我的数据框ModelDF
包含数字和字符值的列,如:
Quantity Type Mode Company
1 Shoe hello Nike
1 Shoe hello Nike
2 Jeans hello Levis
3 Shoe hello Nike
1 Jeans hello Levis
1 Shoe hello Adidas
2 Jeans hello Spykar
1 Shoe ahola Nike
1 Jeans ahola Levis
我必须以这种形式汇总
Quantity Type Mode Company
5 Shoe hello Nike
3 jeans hello Levis
1 Shoe hello adidas
2 jeans hello Spykar
1 Shoe ahola Nike
1 jeans ahola Levis
即。

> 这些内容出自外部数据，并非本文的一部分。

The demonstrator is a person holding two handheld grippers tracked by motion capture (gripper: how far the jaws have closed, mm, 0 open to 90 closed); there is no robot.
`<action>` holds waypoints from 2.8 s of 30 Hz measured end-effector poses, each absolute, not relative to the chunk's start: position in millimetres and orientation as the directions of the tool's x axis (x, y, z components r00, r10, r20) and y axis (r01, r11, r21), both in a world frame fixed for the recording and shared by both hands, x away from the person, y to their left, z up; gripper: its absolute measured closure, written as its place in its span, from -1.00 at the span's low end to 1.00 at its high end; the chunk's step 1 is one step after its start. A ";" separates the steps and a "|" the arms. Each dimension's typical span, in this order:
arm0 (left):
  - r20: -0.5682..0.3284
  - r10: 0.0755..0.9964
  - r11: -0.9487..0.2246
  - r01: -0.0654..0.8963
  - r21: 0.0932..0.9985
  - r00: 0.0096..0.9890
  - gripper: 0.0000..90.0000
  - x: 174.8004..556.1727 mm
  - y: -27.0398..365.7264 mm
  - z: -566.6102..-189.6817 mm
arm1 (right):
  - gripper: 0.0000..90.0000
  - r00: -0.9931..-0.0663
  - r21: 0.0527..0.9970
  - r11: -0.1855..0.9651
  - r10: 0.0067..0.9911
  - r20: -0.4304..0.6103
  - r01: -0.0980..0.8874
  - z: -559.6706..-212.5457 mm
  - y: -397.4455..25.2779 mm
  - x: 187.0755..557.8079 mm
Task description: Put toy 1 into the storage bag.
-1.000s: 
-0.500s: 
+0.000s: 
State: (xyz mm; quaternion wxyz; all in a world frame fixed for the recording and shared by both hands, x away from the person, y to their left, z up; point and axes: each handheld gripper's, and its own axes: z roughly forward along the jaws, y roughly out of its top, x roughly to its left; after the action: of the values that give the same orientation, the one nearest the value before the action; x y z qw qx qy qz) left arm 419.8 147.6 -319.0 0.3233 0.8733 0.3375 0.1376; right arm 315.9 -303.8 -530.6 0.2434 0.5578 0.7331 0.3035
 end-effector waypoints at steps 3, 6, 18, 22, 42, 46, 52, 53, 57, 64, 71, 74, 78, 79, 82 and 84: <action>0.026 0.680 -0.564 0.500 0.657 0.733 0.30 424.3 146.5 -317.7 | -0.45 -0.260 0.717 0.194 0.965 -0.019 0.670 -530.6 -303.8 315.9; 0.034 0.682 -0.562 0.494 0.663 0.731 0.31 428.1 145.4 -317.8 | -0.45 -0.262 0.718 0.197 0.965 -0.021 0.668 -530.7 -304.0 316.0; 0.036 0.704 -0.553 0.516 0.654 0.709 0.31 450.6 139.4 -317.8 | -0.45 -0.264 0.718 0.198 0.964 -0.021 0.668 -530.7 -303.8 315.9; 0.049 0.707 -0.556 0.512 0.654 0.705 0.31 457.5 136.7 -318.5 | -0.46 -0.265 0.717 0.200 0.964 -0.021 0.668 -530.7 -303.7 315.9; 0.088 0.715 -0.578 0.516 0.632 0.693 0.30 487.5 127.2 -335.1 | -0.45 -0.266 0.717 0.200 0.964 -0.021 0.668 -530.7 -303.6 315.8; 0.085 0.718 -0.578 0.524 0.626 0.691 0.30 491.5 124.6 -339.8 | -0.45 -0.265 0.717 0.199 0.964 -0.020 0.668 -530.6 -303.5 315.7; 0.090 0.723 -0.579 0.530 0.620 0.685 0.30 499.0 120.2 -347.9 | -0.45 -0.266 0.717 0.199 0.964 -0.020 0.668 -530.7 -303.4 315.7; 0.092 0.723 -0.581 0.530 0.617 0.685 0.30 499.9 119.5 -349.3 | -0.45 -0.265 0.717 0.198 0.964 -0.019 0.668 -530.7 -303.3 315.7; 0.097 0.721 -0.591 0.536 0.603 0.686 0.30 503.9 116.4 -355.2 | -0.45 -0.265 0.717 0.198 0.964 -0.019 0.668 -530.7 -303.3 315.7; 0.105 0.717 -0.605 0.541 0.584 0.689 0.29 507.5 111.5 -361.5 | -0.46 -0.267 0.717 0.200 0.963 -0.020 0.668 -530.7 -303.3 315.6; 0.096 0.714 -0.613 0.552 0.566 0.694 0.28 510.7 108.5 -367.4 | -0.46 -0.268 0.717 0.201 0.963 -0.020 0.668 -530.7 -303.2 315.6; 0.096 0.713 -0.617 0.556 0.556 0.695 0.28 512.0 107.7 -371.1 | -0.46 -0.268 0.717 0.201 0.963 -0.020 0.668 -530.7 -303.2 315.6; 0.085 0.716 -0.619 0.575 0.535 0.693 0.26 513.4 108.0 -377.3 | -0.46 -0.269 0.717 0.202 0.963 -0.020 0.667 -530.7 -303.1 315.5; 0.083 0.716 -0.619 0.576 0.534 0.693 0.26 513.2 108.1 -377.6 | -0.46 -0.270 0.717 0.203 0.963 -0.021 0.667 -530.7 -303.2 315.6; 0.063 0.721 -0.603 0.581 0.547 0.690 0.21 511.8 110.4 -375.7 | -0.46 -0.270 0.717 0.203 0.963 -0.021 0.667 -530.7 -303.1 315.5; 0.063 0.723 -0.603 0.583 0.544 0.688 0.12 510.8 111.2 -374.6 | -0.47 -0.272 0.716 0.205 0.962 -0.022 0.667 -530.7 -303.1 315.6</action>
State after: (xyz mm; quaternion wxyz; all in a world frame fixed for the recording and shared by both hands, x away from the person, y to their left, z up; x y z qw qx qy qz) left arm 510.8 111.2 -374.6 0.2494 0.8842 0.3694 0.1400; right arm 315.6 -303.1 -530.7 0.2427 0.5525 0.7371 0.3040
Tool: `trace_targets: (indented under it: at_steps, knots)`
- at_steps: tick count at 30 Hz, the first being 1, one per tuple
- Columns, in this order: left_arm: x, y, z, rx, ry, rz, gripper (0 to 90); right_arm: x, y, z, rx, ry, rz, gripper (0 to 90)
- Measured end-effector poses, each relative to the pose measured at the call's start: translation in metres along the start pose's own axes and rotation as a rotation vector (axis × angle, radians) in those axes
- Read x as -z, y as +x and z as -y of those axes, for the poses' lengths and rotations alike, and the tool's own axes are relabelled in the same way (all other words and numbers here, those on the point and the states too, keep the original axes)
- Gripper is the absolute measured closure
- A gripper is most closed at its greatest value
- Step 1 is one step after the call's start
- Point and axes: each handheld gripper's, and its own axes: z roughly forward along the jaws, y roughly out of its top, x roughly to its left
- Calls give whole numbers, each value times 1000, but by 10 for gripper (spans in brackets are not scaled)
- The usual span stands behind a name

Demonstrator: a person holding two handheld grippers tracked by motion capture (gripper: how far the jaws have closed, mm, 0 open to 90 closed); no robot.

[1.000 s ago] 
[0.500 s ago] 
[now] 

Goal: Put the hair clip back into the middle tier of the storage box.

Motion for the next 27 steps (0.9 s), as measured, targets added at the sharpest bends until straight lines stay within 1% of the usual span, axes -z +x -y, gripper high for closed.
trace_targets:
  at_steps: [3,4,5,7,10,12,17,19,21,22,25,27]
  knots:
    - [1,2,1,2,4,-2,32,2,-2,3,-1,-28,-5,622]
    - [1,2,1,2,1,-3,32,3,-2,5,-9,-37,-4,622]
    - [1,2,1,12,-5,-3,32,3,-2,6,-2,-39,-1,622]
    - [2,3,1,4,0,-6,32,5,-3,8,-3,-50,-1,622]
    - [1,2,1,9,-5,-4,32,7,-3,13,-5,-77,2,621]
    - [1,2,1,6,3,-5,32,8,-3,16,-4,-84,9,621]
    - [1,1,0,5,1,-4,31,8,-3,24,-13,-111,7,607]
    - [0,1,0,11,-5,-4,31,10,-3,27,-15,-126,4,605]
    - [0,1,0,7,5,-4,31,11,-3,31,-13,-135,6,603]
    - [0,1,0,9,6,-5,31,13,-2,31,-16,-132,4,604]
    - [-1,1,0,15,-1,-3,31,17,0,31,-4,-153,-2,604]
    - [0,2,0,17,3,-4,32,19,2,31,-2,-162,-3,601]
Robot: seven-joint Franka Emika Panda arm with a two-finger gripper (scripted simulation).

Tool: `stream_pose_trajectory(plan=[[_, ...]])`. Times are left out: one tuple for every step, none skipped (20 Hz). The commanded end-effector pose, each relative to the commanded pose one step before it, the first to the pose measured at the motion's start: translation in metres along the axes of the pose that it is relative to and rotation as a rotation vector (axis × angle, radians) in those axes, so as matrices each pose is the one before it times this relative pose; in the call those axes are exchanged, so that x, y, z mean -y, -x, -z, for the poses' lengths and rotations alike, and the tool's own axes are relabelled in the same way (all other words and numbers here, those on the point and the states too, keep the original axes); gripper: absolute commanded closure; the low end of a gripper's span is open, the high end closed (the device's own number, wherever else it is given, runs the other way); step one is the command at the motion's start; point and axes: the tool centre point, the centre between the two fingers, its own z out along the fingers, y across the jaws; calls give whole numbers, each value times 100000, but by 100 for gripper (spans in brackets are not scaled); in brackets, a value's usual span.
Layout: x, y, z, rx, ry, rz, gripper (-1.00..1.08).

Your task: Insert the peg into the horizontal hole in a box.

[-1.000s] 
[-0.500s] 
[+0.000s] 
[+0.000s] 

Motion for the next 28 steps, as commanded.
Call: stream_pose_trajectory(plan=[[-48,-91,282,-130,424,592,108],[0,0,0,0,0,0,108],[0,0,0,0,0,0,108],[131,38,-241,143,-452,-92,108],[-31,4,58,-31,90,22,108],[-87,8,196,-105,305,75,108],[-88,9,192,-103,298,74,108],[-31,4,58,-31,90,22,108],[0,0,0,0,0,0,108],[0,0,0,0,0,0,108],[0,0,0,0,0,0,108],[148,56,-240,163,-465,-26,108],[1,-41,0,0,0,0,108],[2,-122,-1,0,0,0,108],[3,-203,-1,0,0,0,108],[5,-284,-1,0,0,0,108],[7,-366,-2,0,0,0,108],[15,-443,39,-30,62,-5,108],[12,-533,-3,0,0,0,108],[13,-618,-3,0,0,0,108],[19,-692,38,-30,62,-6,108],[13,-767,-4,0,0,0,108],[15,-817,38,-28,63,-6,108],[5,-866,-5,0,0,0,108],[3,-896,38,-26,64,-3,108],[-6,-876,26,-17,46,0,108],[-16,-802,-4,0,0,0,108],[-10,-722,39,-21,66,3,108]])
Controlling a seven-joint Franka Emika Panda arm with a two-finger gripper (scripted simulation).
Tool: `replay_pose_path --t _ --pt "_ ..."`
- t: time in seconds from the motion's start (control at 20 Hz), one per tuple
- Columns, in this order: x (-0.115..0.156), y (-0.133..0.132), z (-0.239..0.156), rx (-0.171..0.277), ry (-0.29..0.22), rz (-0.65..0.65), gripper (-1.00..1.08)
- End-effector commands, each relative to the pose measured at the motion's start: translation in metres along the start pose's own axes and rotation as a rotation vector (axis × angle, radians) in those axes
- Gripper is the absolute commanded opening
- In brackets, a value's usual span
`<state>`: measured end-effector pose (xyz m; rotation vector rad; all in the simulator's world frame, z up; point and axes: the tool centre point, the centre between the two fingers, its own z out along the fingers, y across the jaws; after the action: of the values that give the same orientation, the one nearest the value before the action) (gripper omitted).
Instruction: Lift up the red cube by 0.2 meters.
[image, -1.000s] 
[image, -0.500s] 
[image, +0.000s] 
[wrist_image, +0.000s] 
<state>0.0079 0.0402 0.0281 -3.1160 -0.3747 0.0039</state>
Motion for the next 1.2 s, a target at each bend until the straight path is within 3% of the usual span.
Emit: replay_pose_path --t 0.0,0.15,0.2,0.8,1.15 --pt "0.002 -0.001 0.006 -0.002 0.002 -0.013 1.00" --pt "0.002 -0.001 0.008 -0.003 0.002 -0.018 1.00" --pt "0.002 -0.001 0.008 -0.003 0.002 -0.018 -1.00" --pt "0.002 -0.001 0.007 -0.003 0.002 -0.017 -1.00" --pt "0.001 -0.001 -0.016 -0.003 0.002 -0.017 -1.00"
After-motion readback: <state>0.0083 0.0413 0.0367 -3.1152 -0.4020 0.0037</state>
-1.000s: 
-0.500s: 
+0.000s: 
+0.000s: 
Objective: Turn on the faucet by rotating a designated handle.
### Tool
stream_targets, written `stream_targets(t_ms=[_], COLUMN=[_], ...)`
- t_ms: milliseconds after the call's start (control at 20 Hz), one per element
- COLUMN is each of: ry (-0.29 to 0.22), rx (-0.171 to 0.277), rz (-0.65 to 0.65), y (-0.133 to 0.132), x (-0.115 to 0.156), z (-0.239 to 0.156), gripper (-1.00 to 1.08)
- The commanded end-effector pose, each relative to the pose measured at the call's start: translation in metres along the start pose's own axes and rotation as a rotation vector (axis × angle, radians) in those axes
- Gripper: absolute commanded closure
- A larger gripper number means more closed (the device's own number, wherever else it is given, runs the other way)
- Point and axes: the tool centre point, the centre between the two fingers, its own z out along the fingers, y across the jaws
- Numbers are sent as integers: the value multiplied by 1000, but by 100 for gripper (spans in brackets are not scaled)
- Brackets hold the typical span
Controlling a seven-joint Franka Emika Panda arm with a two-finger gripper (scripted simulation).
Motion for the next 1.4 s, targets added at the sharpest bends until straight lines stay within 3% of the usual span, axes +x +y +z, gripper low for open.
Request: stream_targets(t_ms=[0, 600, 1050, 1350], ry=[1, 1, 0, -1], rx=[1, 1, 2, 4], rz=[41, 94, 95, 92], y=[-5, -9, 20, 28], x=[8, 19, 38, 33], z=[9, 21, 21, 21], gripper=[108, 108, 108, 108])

如果所有其他列都相同,我必须汇总和总和数量。
我已尝试使用aggregate
,但由于它不会处理字符值,因此会给我错误的结果。
我有什么选择? 感谢
答案 0 :(得分:0)
aggregate(Quantity ~ Type + Mode + Company, df, sum)
# Type Mode Company Quantity
#1 Shoe hello Adidas 1
#2 Jeans ahola Levis 1
#3 Jeans hello Levis 3
#4 Shoe ahola Nike 1
#5 Shoe hello Nike 5
#6 Jeans hello Spykar 2
您还可以尝试data.table
选项:
setDT(df)[, .(Sum.Quantity = sum(Quantity)), by = list(Type, Mode, Company)]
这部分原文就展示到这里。